Ya, seriously. Some of the artists here are increeedible. Wow, just wow. They probably do have connections outside of Gaia though, like maybe even a job in that field. Who knows. Some actually do real life commissions through here, so they make a nice amount of real cash too. And their talents are never wasted, for they bring so much joy to many peoples. :3
That's good. =) I totally know what you mean. I've been having those lazy days and I can't seem to break out of them. D: They are messing me up so bad sometimes.
Indeed. Stinkin' priorities. I wish I was in 4th grade again or something. Priorities were pretty darn clear around that age and much more laid back and fun.
hehe, OK. I will definitely let you know if I do make that 100% decision. =)

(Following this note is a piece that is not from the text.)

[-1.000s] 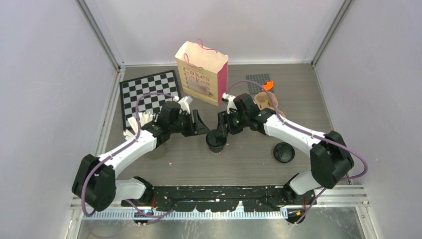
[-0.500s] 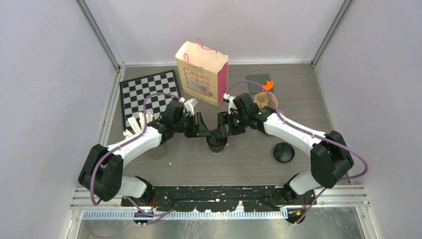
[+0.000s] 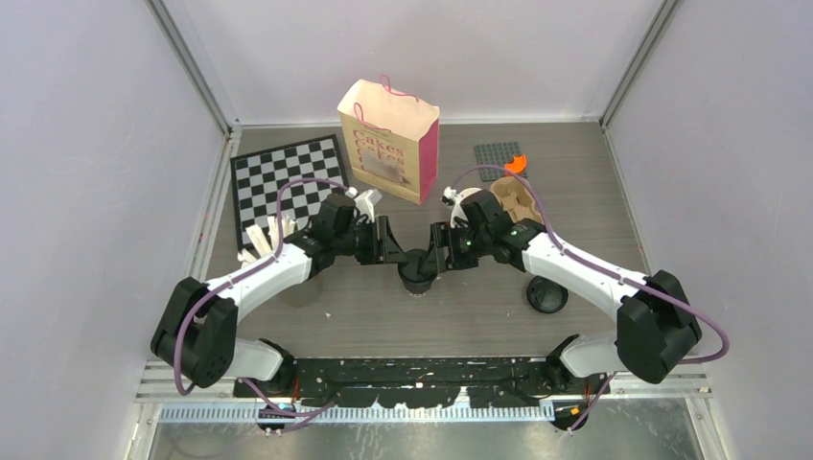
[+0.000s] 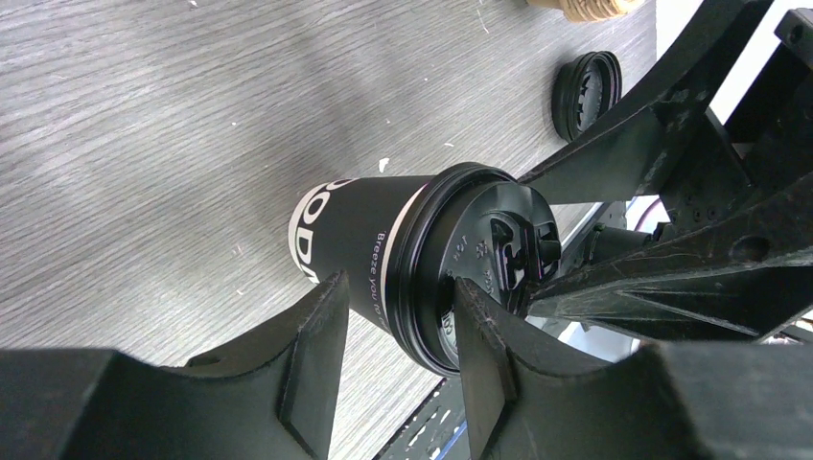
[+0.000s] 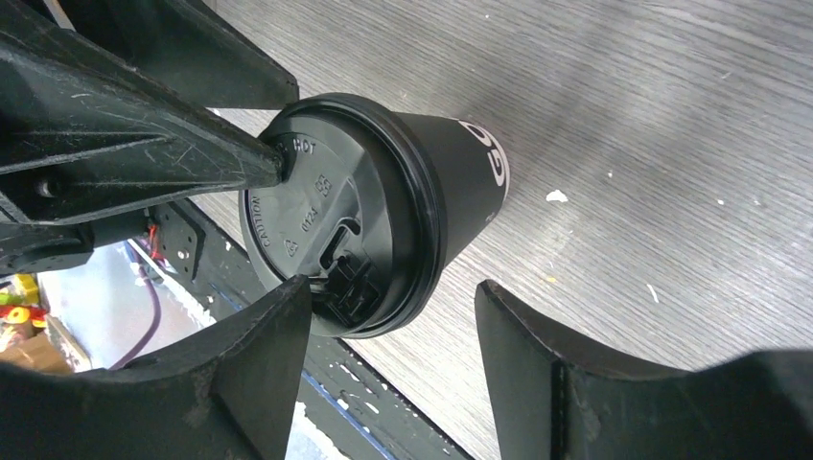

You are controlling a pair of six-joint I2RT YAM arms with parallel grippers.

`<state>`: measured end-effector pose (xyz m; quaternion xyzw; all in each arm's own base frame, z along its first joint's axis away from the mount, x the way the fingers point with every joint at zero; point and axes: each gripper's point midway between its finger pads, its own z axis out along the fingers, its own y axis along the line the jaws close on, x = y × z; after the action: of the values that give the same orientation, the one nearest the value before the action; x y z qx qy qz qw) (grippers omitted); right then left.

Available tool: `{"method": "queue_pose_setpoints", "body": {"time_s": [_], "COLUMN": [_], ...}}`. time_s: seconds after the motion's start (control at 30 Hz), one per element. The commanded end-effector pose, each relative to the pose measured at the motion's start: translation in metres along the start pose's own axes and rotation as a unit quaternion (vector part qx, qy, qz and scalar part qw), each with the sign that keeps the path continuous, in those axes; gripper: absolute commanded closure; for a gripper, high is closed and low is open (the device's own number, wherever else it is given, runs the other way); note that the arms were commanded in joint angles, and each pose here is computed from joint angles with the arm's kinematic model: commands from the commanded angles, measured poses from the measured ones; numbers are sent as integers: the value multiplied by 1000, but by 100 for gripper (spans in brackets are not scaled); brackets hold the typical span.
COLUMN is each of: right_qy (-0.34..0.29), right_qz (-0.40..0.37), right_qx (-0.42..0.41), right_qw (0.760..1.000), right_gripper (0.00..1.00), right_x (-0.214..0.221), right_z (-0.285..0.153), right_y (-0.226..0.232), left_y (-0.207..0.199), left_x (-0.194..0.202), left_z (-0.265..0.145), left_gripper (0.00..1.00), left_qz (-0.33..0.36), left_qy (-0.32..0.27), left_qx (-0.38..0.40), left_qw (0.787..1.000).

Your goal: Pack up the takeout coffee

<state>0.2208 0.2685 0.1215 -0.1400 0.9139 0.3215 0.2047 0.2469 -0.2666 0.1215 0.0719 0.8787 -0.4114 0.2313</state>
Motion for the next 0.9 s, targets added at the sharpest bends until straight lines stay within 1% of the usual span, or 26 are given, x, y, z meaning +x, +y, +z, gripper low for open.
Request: {"method": "queue_pose_setpoints", "body": {"time_s": [0.0,0.07,0.17,0.4,0.67,0.87], "right_qy": [-17,-15,-14,-10,10,8], "right_qz": [13,19,27,40,54,71], "right_qx": [-36,-50,-45,-40,-15,7], "right_qw": [999,998,999,998,998,997], "right_gripper": [34,37,43,50,53,54], "right_x": [-4,-1,5,30,65,85], "right_z": [-2,1,4,12,30,36], "right_y": [12,15,10,-7,-36,-56], "left_y": [1,2,3,16,30,39], "left_x": [-1,-1,0,8,17,22], "left_z": [2,3,3,8,14,15], "left_gripper": [55,55,56,57,58,59], "left_qz": [6,5,3,-2,-9,-13], "left_qy": [-5,-5,-4,5,16,20], "left_qx": [2,2,1,-18,-38,-53], "left_qw": [1000,1000,1000,1000,999,998]}}
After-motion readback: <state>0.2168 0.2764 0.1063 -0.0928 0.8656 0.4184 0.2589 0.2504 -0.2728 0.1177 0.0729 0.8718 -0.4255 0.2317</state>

haha, ya. This is probably the longest I've ever been really active on an online site like this.
Nah, I think I will be quitting soon. Not sure when, but soon. There really isn't as much keeping me here anymore and Gaia continues to change in a bad direction. And people in general are just getting worse and worse. Tis really sad.

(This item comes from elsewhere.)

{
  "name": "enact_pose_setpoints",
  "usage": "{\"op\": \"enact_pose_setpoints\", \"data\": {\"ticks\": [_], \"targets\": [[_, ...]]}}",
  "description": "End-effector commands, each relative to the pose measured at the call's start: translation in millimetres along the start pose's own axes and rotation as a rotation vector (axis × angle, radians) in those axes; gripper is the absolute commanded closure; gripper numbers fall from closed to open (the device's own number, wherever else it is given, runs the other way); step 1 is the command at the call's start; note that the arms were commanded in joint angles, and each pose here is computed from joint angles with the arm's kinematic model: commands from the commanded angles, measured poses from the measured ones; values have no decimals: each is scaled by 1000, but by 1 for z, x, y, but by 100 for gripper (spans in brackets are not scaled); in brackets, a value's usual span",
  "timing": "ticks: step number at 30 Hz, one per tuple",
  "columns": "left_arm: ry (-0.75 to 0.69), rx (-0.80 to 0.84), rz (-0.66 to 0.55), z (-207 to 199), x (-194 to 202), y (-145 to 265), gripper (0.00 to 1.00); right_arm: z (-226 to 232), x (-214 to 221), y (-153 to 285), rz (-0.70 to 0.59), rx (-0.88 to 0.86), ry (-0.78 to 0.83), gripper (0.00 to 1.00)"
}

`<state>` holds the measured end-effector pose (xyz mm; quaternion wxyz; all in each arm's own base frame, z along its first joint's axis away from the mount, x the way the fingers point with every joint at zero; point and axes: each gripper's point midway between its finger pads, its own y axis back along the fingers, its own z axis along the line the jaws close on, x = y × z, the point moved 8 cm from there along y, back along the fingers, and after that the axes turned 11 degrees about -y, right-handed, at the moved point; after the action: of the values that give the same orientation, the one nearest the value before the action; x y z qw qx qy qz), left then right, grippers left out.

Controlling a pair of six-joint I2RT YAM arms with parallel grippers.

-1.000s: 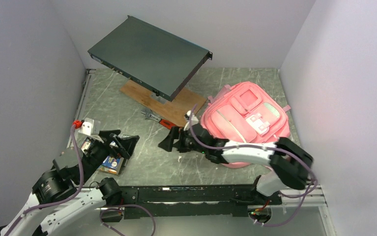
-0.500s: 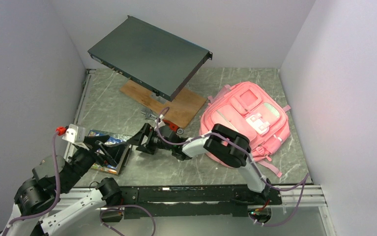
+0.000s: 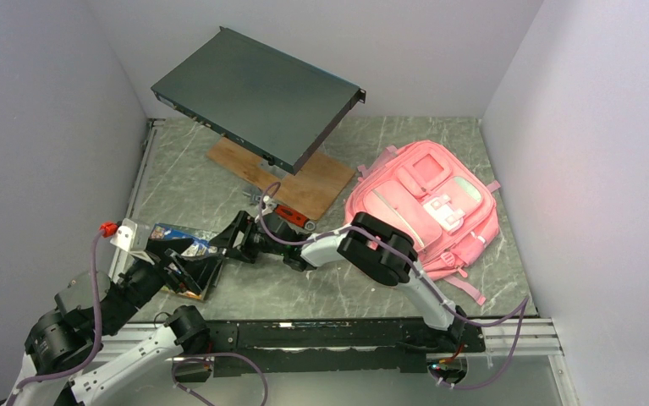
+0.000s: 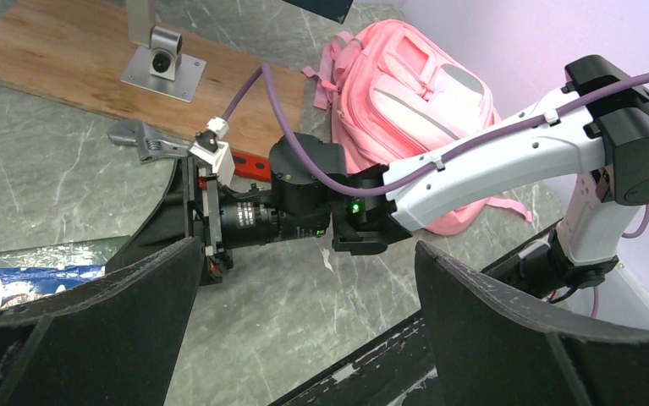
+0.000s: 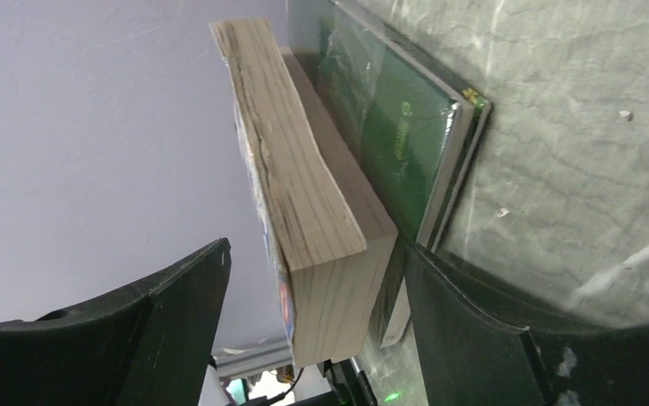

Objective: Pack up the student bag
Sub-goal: Pick up the book from the center of the board.

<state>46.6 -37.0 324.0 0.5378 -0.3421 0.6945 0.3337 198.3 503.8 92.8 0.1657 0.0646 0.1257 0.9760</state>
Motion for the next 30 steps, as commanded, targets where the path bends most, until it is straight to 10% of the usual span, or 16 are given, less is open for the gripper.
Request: {"op": "enact_pose_setpoints", "data": {"ticks": [1, 17, 24, 30], "targets": [[10, 17, -37, 0, -5, 5, 0, 12, 0, -8, 19, -40, -11, 26], [25, 12, -19, -2, -1, -1, 0, 12, 2, -9, 52, -79, -34, 52], [25, -35, 19, 1, 4, -6, 0, 26, -2, 7, 70, -140, 6, 100], [-1, -96, 92, 3, 16, -18, 0, 59, 0, 50, 102, -184, 29, 100]]}}
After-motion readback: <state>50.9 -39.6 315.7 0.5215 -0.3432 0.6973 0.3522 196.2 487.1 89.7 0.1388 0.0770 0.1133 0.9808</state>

Yikes. I wish you the best in finding a good job and in applying to the right college(s). It is stressful. I sure was stressed when trying to do well in Senior year and apply for Financial Aid and to colleges. Same here. My priorities are not set straight. I really have to work on that.
Ah, I was wondering where you disappeared to. xD* You traitor!! Just kidding. I visited that site, but I didn't join. Gaia ish enough/good enough for me. Although, I keep trying to quit, but I can't. . lols, so I am actually thinking of REALLY trying to quit on me Gaiaversary possibly. I could have a huge giveaway and everything. And then I could go "poof" and be done with it. Or maybe revive my charity and give away everything via that. I also thought about just donating all items to all my friends and not-so-random people instead and silently disappear. :3 Or I could do a mixture of them all too. I've thought of many scenarios. I have yet to truly go through with any though. I can't bring myself to do it. I'm too addicted to this place and i have put so much into it. Too much. It would prolly be veeery strange not to be on Gaia anymore...And I would miss it and all zee peoples I have met.
Someday I will be able to force myself off this site, though. haha. Maybe.
O.O Wow, I sure babbled for a bit there. Sorry. I guess it's because I haven't really told anyone and it just sort of came out.